Circulation routière
« J’ai entendu dire que les passagers d’un véhicule dont le conducteur est ivre risquent également un retrait de permis s’ils ont laissé leur ami les conduire chez eux en toute connaissance de cause. Est-ce exact? »
Non. Une sanction administrative telle qu’un avertissement ou un retrait de permis n’est pas applicable en l’espèce. Mais une procédure judiciaire n’est toutefois pas totalement exclue à l’encontre des passagers trop complaisants.

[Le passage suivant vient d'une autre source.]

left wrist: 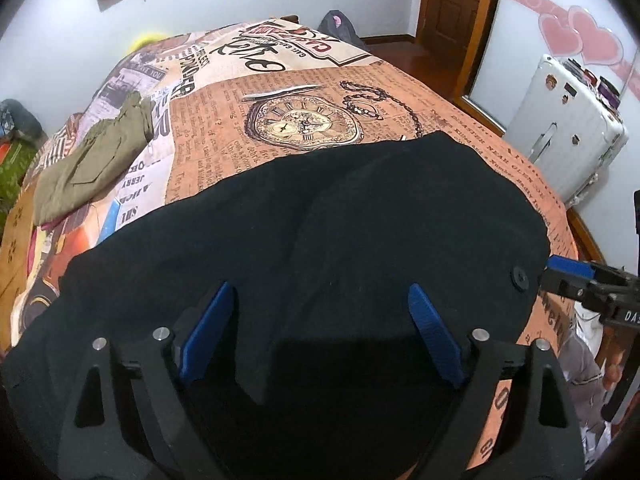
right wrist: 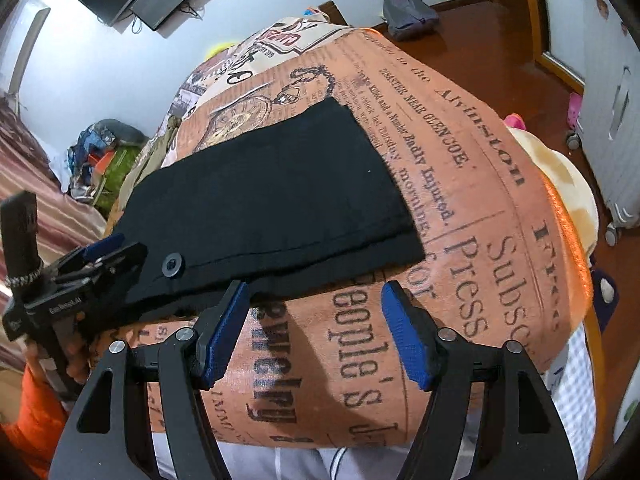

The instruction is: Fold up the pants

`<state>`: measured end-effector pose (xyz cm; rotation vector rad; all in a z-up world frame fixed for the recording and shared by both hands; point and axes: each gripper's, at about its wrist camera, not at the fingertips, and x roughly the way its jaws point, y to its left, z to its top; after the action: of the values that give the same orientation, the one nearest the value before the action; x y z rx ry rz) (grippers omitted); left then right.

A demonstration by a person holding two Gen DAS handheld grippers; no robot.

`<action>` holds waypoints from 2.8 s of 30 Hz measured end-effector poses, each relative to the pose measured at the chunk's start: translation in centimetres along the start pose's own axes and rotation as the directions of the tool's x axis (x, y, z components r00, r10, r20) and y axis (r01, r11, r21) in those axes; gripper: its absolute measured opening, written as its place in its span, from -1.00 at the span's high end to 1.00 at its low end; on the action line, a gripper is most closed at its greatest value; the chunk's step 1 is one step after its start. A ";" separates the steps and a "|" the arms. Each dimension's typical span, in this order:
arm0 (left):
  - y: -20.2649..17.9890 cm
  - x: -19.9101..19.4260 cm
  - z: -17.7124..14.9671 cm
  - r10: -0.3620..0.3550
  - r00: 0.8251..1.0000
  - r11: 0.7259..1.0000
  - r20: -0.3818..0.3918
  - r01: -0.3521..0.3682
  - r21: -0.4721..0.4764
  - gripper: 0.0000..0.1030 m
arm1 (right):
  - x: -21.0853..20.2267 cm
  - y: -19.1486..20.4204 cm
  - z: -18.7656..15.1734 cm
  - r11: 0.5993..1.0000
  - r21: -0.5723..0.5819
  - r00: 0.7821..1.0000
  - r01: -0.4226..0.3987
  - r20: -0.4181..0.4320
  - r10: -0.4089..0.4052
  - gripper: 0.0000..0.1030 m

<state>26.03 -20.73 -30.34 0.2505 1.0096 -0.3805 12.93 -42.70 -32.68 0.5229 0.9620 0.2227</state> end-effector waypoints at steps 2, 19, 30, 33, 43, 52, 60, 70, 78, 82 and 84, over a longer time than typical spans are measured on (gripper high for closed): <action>0.0 0.1 0.0 0.003 1.000 1.000 0.005 -0.003 0.000 -0.77 | 0.2 -0.1 0.1 1.000 0.012 1.000 -0.014 0.008 0.014 -0.35; -0.2 -0.1 -0.3 0.015 1.000 1.000 0.024 -0.015 -0.004 -0.80 | 1.2 -0.7 2.9 0.995 0.098 0.993 -0.014 0.114 0.002 0.36; 0.2 -1.6 -1.0 0.005 0.999 1.000 0.036 -0.005 -0.003 -0.79 | -1.1 2.2 4.0 0.999 -0.012 0.981 0.052 0.188 -0.049 0.86; 0.8 -2.8 -1.1 0.007 0.998 1.000 0.061 -0.006 -0.018 -0.79 | -2.2 3.5 4.7 0.998 -0.043 0.974 0.052 0.222 -0.041 0.86; 4.7 -7.8 -2.1 0.025 0.986 0.995 0.164 -0.009 -0.099 -0.79 | -5.4 12.0 6.8 0.963 -0.264 0.944 0.053 0.326 0.038 0.87; 9.7 -11.1 -5.2 0.077 0.974 0.980 0.214 -0.034 -0.197 -0.79 | -4.2 21.2 5.9 0.868 -0.497 0.949 0.017 0.282 0.143 0.87; 15.4 -11.3 -9.4 0.131 0.978 0.936 0.162 -0.068 -0.344 -0.79 | 5.1 27.2 0.8 0.749 -0.657 0.992 -0.086 0.016 0.128 0.87; 18.3 -10.7 -12.5 0.161 0.982 0.899 0.104 -0.102 -0.425 -0.79 | 10.1 27.3 -4.1 0.654 -0.751 0.991 -0.096 -0.137 -0.012 0.73; 17.5 -11.8 -10.9 0.152 0.978 0.909 0.143 -0.082 -0.408 -0.79 | 6.7 26.7 -3.2 0.701 -0.675 0.970 -0.230 -0.218 0.108 0.32; 16.3 -12.5 -9.7 0.134 0.977 0.923 0.168 -0.061 -0.380 -0.79 | 4.0 26.0 -2.2 0.701 -0.682 0.977 -0.211 -0.157 0.142 0.30; 15.6 -12.6 -9.3 0.123 0.976 0.930 0.179 -0.050 -0.364 -0.79 | 3.0 25.3 -1.3 0.717 -0.671 0.981 -0.192 -0.118 0.153 0.26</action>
<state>19.49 -0.64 -23.85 -0.0726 0.8481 -0.1312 14.71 -19.40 -22.39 -0.0839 0.8074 0.7362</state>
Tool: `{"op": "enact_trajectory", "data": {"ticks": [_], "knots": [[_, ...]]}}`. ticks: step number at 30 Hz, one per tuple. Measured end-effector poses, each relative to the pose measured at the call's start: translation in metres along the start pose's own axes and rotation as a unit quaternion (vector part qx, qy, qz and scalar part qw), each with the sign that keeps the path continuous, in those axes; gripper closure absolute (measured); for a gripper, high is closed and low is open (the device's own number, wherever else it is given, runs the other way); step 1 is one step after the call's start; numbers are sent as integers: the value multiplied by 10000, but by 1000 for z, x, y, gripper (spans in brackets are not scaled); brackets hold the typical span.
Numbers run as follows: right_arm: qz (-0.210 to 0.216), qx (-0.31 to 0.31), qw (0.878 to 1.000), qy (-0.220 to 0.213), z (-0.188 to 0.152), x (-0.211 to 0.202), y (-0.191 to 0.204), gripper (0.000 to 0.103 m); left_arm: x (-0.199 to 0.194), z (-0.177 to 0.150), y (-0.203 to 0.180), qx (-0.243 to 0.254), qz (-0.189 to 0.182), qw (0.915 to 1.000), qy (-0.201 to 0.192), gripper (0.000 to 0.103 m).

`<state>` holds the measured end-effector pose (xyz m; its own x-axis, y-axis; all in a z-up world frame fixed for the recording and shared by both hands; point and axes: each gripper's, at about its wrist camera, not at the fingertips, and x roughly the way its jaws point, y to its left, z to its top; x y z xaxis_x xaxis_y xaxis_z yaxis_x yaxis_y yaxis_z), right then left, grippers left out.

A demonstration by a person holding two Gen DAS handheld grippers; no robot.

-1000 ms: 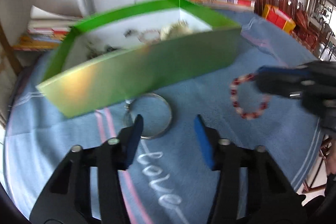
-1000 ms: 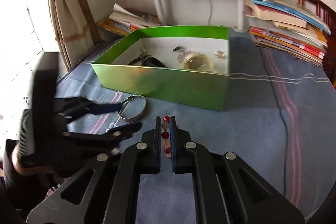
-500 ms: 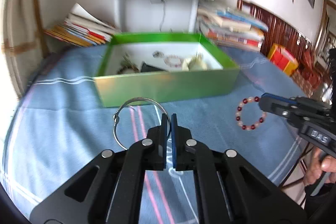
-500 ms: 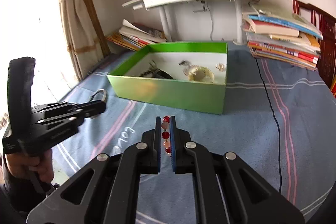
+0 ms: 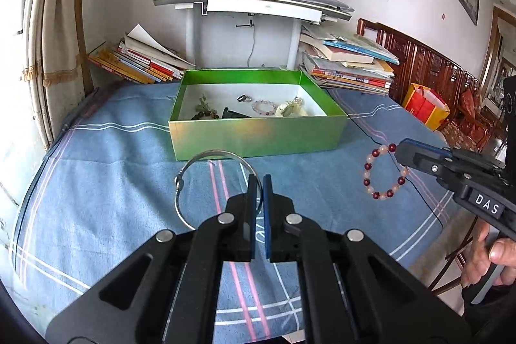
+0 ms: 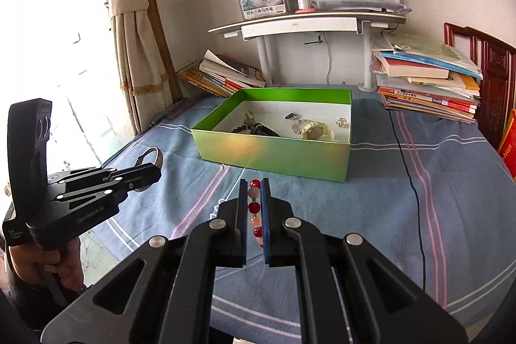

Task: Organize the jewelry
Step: 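Carry the silver bangle and red-and-white bracelet into the green box with both tools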

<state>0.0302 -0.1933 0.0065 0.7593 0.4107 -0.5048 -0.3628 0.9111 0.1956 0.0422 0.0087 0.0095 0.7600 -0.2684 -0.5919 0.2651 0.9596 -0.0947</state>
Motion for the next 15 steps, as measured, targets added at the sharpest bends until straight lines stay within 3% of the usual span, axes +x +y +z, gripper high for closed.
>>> {"op": "enact_trajectory", "data": {"ticks": [15], "knots": [[-32,-1,10000,-75,-4,-11,6,95,-10,-7,1,15,74,10000,-2,99]]}}
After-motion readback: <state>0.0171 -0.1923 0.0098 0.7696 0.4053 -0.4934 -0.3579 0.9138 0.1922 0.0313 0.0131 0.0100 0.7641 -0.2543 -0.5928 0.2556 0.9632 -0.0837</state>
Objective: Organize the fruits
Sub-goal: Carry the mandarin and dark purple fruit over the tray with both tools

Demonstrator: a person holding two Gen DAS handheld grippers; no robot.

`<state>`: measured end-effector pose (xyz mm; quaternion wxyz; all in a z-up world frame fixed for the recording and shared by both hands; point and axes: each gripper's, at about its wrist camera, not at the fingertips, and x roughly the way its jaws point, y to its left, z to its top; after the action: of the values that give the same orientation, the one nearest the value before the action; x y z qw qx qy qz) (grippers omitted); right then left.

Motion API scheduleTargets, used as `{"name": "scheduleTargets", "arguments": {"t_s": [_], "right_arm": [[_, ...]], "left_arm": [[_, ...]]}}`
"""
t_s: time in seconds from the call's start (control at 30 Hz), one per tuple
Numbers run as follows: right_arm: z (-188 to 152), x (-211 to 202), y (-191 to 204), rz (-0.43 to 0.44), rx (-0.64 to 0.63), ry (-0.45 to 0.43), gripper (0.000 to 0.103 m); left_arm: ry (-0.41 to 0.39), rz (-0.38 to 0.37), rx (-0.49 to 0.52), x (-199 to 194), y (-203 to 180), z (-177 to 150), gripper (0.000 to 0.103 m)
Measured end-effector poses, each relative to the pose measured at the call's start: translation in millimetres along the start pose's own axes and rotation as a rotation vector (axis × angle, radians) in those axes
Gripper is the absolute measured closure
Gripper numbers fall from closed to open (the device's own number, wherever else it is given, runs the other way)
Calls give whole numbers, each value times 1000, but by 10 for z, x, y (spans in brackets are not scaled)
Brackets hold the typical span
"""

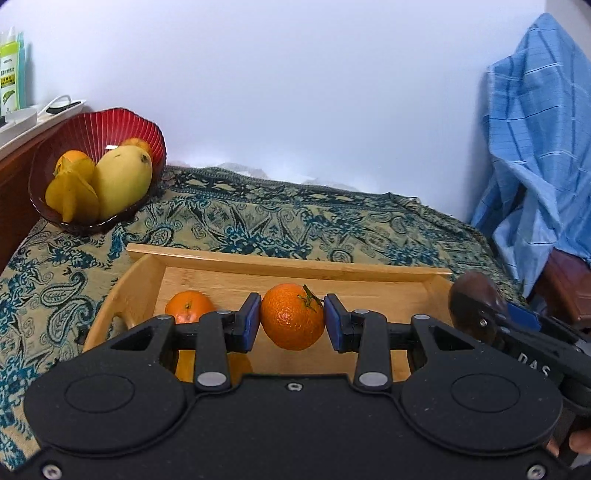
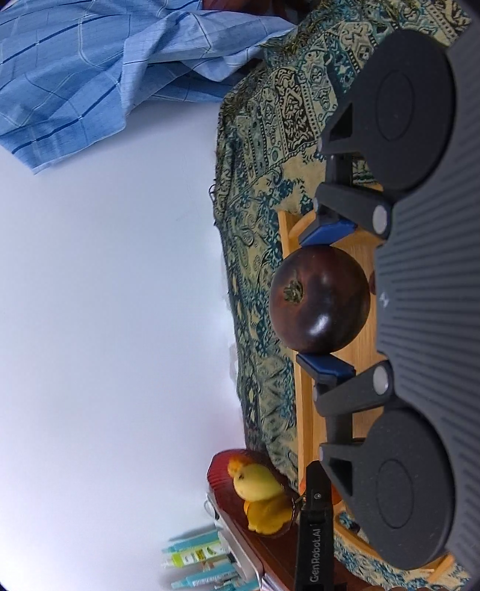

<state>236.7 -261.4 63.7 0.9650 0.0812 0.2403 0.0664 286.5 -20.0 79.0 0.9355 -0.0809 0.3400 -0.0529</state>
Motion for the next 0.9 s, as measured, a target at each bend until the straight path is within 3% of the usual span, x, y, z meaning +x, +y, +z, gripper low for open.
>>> {"name": "scheduleTargets", "arguments": {"t_s": [0.4,0.9], "right_arm": [[74,333,42,-15,-48,69,39],[39,555,34,-35,-101,137,39]], "left_arm": [[55,66,41,436,-45,71,68],[77,84,79,650,-148,61,68]]}}
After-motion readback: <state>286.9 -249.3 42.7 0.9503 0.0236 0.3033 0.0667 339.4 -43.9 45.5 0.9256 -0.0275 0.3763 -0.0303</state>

L’article 2 alinéa 3 de l’ordonnance sur la circulation routière prévoit que personne ne doit confier un véhicule à un conducteur qui n’est pas en état de conduire. Ainsi, quiconque laisse le volant ou accepte de se faire embarquer par un conducteur ostensiblement saoul peut être dénoncé auprès d’un juge.
L’automobiliste ivre est bien entendu celui qui risque le plus gros d’un point de vue aussi bien administratif que légal. S’il se fait pincer, son permis sera confisqué par le Service des automobiles. Il fera ensuite l’objet d’une procédure pénale pour violation de la loi sur la circulation routière, laquelle peut, dans les cas les plus graves, aboutir à une peine privative de liberté. Ses passagers au courant de son état pourraient être poursuivis pour complicité dans cette infraction, et s’exposer ainsi à une amende si les forces de l’ordre se montrent particulièrement zélées.